The Sky commentary box at Lords has been renamed after Australian cricket great Shane Warne after he passed away in March. Warne was found dead in a villa in Thailand, with a post-mortem confirming he died of natural causes.
The leg-spinner enjoyed a remarkably successful career for his native Australia, becoming the second most successful bowler in Test cricket after taking 708 wickets across 15 years. Following success on the pitch the Aussie star also strived off it, becoming one of the most recognised commentators in the sport.
Warne often featured as part of the Sky Sports commentary team alongside a number of his old rivals, including Michael Atherton and Nasser Hussain.
In recognition, arguably the most recognisable cricket ground on the planet in Lord’s has named their Sky commentary box after the spinner in tribute. In a short statement on Twitter the official Lord’s account wrote: “The @SkyCricket commentary box in the J.P. Morgan Media Centre at Lord’s is going to be renamed in memory of Shane Warne.”
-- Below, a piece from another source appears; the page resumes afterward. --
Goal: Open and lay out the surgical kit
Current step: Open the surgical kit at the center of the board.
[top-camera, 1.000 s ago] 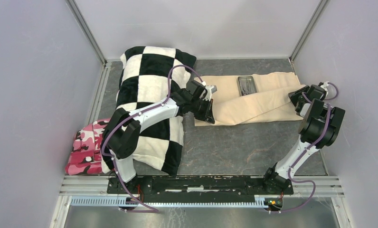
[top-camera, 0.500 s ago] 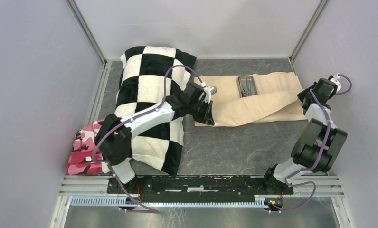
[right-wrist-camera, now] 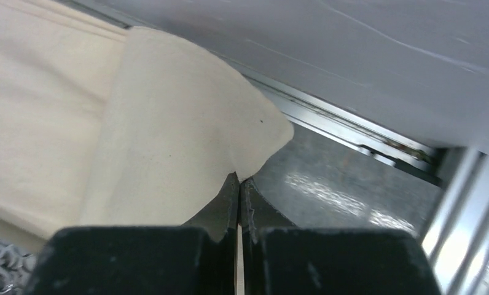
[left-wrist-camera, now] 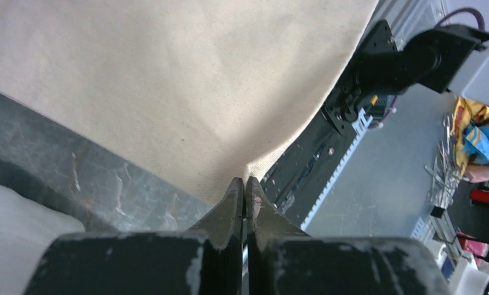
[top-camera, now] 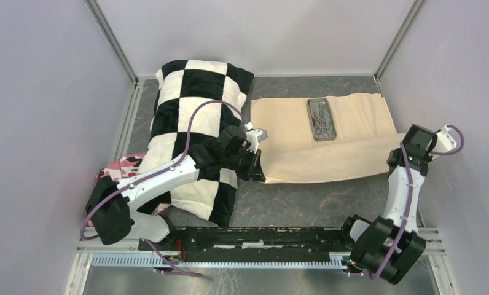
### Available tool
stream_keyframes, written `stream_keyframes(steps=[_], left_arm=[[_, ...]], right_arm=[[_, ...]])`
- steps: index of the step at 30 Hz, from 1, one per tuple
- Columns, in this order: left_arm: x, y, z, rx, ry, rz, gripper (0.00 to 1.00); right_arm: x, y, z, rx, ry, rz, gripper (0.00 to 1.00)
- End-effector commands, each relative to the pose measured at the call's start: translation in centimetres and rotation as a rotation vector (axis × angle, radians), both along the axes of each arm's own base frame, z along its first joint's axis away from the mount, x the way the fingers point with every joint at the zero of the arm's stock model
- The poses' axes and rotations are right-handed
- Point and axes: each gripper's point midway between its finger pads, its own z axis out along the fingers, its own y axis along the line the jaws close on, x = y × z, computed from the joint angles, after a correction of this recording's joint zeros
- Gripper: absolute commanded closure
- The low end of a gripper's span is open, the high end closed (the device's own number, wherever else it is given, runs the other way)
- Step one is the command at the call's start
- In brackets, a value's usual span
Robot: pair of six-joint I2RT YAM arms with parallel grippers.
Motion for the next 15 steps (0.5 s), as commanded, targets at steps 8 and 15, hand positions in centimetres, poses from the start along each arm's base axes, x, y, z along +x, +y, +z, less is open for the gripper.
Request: stream_keyframes(steps=[8,15], left_arm=[[-6.0,1.0,1.2,-0.128,0.090,-0.013,0.98],[-9.4,1.5,2.2,-0.185,0.138,-0.089,0.76]], right_arm=[[-12.4,-1.3,2.7,-0.254,0.124,-0.362,0.99],[-17.5,-0.5,5.0,-0.342,0.110,-0.551,0.66]])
The famous ground will play host to the first Test match of the English summer next week when England – under the new management of Brendan Mcullum – take on New Zealand. In the wake of the commentary box tribute, Sky Cricket also confirmed they would be sharing a two-part documentary dedicated to Warne across their coverage of the Test match.
It was also confirmed that the commentary booth will be officially opened on the first day of the England-New Zealand clash on June 2, by Warne’s former Sky Cricket colleague and newly appointed England Managing Director Rob Key. A minute’s applause at the 23rd over – the number Warne wore on his back – will also take place on day one of the Test.
Paying tribute to the Australian, Sky Sports Director of Cricket Bryan Henderson said : “On the pitch, he was simply the greatest, while off it, he was a wonderful and loyal friend. No words can capture his contribution to the game.
“But, his magic on the field as well as in the commentary box and in life itself will never be forgotten. We hope our tributes to him during this Test will remind those who witnessed him in action of his greatness as well as hopefully introduce young cricket fans to a cricketing legend.”
What is your favourite ever memory of Shane Warne? Let us know in the comments section below.
MCC Chief Executive & Secretary Guy Lavender also spoke of Warne’s legacy, and the commentary box in his name, commenting: “Shane Warne was a man who entertained us on the field and was passionate about improving the sport off it.
“He was an Honorary Life Member of MCC and we were fortunate to benefit from this directly through his work on our World Cricket committee and also as our Head Coach of London Spirit men’s team last summer. We are hugely supportive of Sky’s commemoration of Shane which I am sure will be a fitting tribute to a true legend of the game.”